## PROBLEM TO SOLVE
Read the data below line by line and state how many lines hold "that". Nothing else belongs in the answer.

## GIVEN MATERIAL
▶

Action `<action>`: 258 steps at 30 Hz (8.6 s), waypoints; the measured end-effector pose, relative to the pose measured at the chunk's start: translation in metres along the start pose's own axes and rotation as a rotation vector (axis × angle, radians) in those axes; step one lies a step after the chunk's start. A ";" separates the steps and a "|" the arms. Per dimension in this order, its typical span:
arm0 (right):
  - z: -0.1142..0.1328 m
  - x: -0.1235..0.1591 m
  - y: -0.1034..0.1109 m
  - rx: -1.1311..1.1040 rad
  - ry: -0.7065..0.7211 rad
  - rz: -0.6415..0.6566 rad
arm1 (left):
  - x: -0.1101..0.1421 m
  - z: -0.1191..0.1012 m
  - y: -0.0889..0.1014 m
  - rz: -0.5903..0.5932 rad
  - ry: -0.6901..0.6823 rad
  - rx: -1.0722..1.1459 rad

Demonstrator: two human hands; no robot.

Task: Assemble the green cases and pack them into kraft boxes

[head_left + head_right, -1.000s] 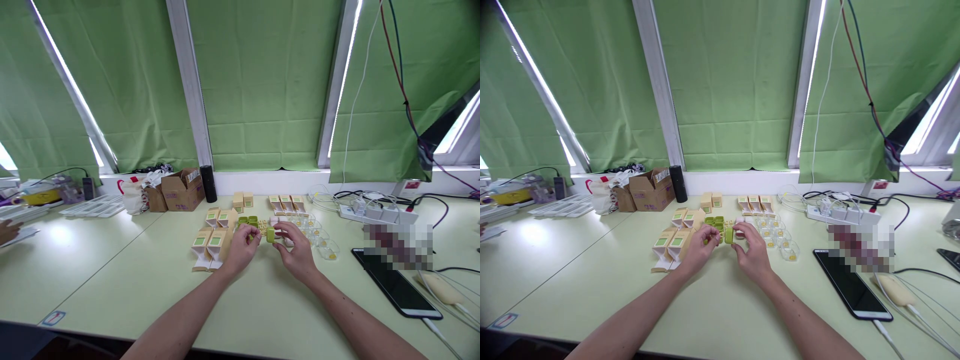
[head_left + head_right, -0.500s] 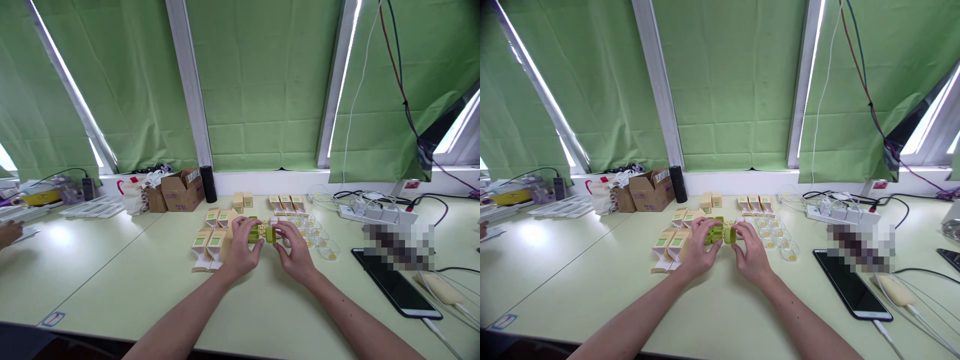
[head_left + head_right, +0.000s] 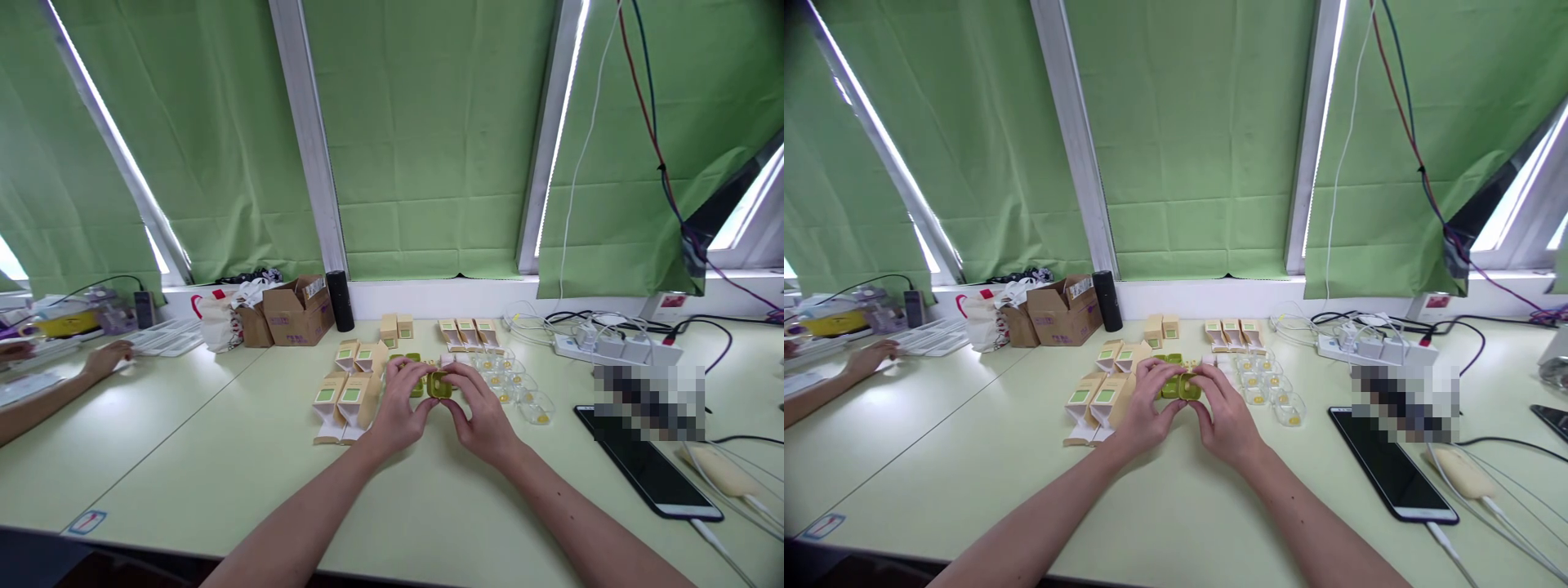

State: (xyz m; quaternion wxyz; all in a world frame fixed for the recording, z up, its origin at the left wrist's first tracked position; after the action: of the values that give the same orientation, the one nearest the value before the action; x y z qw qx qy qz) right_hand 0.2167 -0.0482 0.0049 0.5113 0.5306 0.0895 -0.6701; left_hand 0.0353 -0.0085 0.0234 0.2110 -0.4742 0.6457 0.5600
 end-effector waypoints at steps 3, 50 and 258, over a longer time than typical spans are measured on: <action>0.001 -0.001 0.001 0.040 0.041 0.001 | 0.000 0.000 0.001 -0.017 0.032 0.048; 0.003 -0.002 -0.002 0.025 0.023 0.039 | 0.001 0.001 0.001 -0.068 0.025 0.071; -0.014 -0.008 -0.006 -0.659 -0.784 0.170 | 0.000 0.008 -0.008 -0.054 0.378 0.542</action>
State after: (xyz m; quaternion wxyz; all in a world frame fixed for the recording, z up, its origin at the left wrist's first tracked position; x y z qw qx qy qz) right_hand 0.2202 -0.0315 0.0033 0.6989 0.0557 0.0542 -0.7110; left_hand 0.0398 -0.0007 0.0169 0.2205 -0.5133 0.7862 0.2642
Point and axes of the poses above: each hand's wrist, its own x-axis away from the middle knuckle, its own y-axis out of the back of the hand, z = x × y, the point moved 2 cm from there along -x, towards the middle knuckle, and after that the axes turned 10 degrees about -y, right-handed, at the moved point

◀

## RESPONSE TO THE TASK
2